AMC Oscar Nominees Night Part II

2010 March 7
by profwagstaff

That’s right, things aren’t so bad. Look at the parking lot, Larry.

The second day of the Oscar movies seemed to be the slow day. Sure, it started and ended with a bang, but the three in the middle were pretty damn slow.

I actually even skipped the first movie. I’ve seen Up at least twice, maybe more. It was absolutely one of my favorites of the year and, possibly, even the one that I think should win Best Picture. It won’t, but I think it should.

You can read my review here.

Let’s get right into the first one I saw today.

A SERIOUS MAN

Directed by: Joel Coen/Ethan Coen
Written by: Joel Coen/Ethan Coen

Larry Gopnik (Michael Stuhlbarg) tries to be a serious man. He takes his marriage seriously.
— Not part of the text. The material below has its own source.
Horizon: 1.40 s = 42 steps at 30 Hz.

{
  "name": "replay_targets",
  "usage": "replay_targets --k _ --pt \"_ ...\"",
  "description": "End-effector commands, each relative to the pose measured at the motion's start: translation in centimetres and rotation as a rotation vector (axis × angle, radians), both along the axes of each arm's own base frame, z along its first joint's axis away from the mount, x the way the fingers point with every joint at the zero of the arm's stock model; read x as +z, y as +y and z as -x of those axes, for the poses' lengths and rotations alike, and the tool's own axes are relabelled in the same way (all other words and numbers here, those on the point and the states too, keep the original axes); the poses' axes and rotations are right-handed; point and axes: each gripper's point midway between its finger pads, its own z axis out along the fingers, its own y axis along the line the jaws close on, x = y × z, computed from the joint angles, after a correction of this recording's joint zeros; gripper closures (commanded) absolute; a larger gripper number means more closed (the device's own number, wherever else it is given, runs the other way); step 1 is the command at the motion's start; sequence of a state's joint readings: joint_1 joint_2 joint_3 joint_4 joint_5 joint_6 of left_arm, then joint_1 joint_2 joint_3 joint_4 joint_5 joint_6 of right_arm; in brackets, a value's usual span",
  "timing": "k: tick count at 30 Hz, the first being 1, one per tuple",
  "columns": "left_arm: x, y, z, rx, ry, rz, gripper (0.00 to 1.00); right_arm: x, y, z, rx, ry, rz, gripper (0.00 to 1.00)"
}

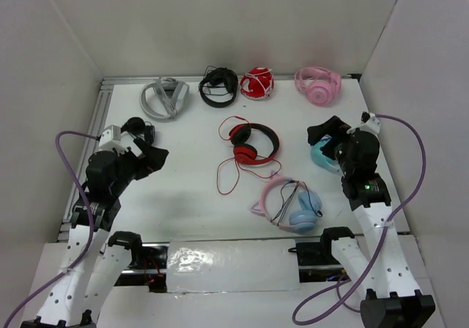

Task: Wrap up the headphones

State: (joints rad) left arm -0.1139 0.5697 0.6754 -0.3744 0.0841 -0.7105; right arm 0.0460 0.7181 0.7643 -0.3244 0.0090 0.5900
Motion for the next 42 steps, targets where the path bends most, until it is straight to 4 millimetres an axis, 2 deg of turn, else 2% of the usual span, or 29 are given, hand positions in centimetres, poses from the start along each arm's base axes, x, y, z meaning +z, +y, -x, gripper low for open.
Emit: replay_targets --k 1,4,6,13,15,16,17,19,20,21,22,23,24,25,26,29,31,32,33,38,42 --pt "3.4 -0.7 0.4 -0.047 -0.104 0.011 0.01 2.5 0.6 0.2 0.044 -0.068 0.022 0.00" --pt "3.6 -0.7 0.6 -0.050 -0.120 0.013 0.01 1.8 -0.6 -0.2 -0.016 -0.034 0.053 0.00" --pt "3.6 -0.8 0.6 -0.060 -0.130 0.006 0.01 0.6 -1.1 -0.7 -0.031 0.019 0.076 0.00" --pt "2.8 -1.1 0.1 -0.074 -0.086 -0.003 0.01 -1.7 -0.5 -3.4 -0.002 0.114 0.081 0.00" --pt "2.4 -1.2 -0.1 -0.078 -0.065 -0.001 0.01 -3.5 -0.6 -4.6 0.019 0.157 0.129 0.00" --pt "1.9 -1.3 -0.2 -0.088 -0.042 0.001 0.01 -3.7 -0.3 -5.4 0.044 0.142 0.152 0.00" --pt "1.6 -1.5 -0.2 -0.094 -0.030 0.002 0.01 -5.4 -0.2 -6.3 0.057 0.186 0.179 0.00" --pt "0.9 -1.7 -0.4 -0.101 -0.007 0.008 0.01 -7.2 0.0 -7.4 0.058 0.242 0.217 0.00" --pt "0.7 -1.7 -0.5 -0.106 0.001 0.009 0.01 -9.9 -0.1 -8.2 0.048 0.328 0.244 0.00" --pt "0.6 -1.8 -0.7 -0.106 0.005 0.012 0.01 -10.0 0.2 -9.2 0.053 0.346 0.259 0.00" --pt "0.3 -1.8 -0.9 -0.105 0.018 0.014 0.01 -11.0 0.4 -9.4 0.062 0.392 0.283 0.01" --pt "0.3 -2.0 -1.1 -0.110 0.020 0.017 0.01 -12.5 1.5 -10.6 0.087 0.439 0.314 0.03" --pt "0.2 -2.1 -1.4 -0.111 0.034 0.022 0.01 -14.9 1.9 -10.7 0.096 0.518 0.332 0.05" --pt "0.2 -2.1 -1.6 -0.111 0.040 0.021 0.01 -15.5 2.3 -11.0 0.095 0.537 0.345 0.05" --pt "0.2 -2.0 -1.8 -0.104 0.044 0.022 0.01 -15.3 3.2 -11.6 0.102 0.530 0.359 0.08" --pt "0.2 -1.8 -2.2 -0.093 0.073 0.015 0.01 -16.7 4.6 -11.5 0.117 0.556 0.361 0.08" --pt "0.1 -1.8 -2.6 -0.088 0.090 0.010 0.01 -16.7 5.7 -11.5 0.144 0.541 0.313 0.08" --pt "0.1 -2.0 -2.6 -0.108 0.084 0.001 0.01 -17.6 6.7 -10.5 0.187 0.557 0.266 0.08" --pt "0.0 -2.1 -2.6 -0.114 0.084 0.002 0.01 -17.4 7.2 -10.6 0.205 0.544 0.253 0.08" --pt "0.0 -2.6 -2.3 -0.162 0.055 -0.004 0.01 -19.7 8.4 -8.6 0.246 0.608 0.236 0.09" --pt "0.3 -2.6 -2.2 -0.161 0.042 -0.010 0.01 -21.7 10.0 -7.7 0.290 0.662 0.221 0.14"
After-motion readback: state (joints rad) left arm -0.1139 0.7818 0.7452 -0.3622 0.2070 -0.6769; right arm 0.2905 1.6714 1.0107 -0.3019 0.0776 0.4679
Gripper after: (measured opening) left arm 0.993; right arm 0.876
He takes his kids seriously. He takes his job as a physics professor seriously. And he takes his Jewish faith seriously.

Unfortunately, that doesn’t mean that things won’t fall apart on him. In the same week that he’s up for tenure at his school a student tries to bribe him for a passing grade, his wife tells him that she’s leaving him and seeing Sy Ableman (Fred Melamed), his brother (Richard Kind) is having some sort of crisis and his son is having his bar mitzvah. How could things possibly get any worse?

When the Coens are in charge of a retelling of the story of Job, you know that things will get worse. This is and isn’t a typical Coen Brothers film. First off, it’s a very personal film. It’s about Jews in suburbia in the late 60s…just as they were. It deals very closely with their religion and the way they grew up. It’s also the story of a man who loves his faith, but he’s about to lose it because so much is falling apart around him.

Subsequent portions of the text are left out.